Check every line below, and copy those that include "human".

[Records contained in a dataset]
# # # # # # #
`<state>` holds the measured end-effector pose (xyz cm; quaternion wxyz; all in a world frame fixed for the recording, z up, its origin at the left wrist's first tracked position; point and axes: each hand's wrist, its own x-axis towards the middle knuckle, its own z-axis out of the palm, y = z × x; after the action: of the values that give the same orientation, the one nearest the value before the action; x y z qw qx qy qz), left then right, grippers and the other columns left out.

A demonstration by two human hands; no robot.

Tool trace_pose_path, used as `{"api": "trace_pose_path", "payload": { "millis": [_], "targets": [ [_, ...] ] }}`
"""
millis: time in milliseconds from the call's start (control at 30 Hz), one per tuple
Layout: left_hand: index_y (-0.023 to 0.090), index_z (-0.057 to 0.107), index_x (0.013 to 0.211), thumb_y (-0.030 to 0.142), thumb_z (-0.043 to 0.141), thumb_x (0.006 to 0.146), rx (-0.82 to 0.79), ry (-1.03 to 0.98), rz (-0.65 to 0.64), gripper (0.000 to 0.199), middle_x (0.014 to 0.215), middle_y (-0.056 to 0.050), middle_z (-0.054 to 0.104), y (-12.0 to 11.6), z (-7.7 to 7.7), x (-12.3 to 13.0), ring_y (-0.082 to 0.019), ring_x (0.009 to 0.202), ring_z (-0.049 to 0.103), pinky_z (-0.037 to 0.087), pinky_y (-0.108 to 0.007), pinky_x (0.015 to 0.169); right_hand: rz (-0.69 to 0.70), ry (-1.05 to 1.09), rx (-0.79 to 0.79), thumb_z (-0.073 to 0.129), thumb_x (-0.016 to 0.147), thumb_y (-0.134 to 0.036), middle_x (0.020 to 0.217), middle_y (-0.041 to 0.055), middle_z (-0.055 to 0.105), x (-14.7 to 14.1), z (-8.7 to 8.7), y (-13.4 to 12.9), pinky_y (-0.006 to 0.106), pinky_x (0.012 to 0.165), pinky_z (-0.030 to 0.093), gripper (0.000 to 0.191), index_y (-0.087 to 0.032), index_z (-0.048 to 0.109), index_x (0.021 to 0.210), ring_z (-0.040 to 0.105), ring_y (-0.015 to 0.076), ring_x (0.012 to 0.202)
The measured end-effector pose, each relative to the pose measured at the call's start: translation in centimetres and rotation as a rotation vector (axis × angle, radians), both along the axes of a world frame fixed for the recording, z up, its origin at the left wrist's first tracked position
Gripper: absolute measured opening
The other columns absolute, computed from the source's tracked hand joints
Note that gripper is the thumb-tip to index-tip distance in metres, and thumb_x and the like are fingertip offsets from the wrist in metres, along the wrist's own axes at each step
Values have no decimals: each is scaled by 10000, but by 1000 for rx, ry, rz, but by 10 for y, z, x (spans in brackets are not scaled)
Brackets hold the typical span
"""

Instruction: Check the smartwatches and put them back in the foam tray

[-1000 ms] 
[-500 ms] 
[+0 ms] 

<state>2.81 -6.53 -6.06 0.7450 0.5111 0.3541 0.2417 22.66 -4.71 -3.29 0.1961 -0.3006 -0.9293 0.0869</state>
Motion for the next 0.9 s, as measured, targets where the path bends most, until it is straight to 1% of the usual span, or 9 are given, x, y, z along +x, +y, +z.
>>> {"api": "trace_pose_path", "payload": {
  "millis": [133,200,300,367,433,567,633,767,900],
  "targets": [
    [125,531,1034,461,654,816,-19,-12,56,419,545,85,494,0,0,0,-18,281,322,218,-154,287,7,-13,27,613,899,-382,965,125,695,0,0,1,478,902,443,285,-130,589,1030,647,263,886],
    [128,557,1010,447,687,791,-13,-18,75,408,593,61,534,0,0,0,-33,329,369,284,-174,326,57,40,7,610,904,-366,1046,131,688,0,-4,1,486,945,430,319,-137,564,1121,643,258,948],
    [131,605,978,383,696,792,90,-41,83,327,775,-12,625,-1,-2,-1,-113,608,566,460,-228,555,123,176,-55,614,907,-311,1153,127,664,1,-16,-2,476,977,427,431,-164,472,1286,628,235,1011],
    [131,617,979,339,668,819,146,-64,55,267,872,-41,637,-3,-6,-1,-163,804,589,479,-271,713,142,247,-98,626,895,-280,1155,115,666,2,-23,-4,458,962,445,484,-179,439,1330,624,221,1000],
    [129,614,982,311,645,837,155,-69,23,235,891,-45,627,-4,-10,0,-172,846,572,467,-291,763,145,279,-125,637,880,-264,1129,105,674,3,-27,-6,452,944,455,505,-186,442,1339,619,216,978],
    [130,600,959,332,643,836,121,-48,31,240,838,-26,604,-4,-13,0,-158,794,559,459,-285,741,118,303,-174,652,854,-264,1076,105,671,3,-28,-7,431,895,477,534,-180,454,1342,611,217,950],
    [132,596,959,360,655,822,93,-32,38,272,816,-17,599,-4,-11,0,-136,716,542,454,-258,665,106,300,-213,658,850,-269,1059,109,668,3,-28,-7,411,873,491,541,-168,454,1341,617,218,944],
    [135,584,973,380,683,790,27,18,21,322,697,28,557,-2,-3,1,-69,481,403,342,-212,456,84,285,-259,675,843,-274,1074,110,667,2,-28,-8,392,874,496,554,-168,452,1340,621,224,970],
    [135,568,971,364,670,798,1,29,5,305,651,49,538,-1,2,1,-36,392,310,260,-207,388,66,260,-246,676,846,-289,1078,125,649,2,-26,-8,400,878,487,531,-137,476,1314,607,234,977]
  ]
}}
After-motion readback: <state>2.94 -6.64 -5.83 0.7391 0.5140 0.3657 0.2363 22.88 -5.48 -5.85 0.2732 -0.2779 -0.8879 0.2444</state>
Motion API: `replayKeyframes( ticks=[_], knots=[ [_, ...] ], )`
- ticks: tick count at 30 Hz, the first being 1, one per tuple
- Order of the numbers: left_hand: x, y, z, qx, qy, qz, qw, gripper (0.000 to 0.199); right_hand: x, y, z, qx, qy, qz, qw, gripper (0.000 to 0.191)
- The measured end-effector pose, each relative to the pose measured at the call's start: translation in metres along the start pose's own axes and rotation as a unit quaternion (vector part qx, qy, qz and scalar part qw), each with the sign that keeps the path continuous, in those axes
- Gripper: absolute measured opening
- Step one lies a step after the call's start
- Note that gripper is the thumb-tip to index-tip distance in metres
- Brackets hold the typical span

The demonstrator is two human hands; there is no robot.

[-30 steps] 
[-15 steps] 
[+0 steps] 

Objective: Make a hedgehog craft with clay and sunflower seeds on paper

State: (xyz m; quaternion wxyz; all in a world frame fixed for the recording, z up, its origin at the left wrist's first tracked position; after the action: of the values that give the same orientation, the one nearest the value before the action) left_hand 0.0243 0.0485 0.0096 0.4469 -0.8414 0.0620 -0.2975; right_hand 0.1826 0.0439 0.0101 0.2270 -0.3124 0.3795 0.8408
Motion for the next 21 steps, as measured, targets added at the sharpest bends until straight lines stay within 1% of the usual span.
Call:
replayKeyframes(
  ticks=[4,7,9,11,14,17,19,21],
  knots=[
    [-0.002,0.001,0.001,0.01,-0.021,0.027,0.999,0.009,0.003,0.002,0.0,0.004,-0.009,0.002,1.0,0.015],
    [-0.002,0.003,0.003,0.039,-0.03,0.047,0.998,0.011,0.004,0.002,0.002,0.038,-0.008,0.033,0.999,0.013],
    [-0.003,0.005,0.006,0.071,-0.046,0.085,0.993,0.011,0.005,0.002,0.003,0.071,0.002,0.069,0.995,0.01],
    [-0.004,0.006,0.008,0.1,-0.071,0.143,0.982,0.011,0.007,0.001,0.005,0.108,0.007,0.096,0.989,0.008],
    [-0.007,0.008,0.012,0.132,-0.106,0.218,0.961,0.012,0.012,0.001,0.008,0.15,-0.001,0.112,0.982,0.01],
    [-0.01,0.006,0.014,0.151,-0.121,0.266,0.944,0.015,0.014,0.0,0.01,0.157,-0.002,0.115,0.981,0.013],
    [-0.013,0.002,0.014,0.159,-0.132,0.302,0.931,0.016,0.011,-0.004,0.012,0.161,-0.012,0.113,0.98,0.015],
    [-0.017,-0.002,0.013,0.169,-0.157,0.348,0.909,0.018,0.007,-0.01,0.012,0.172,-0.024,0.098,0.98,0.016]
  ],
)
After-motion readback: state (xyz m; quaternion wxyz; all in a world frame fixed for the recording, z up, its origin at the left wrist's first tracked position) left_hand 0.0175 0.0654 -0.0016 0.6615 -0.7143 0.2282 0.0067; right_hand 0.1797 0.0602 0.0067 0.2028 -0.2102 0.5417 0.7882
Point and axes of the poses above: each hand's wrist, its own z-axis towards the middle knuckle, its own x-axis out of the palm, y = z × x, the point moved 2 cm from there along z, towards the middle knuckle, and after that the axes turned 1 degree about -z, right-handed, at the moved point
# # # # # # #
#### Solution for this exercise
A demonstration by two human hands; no robot.
The demonstrator is two human hands; there is no robot.

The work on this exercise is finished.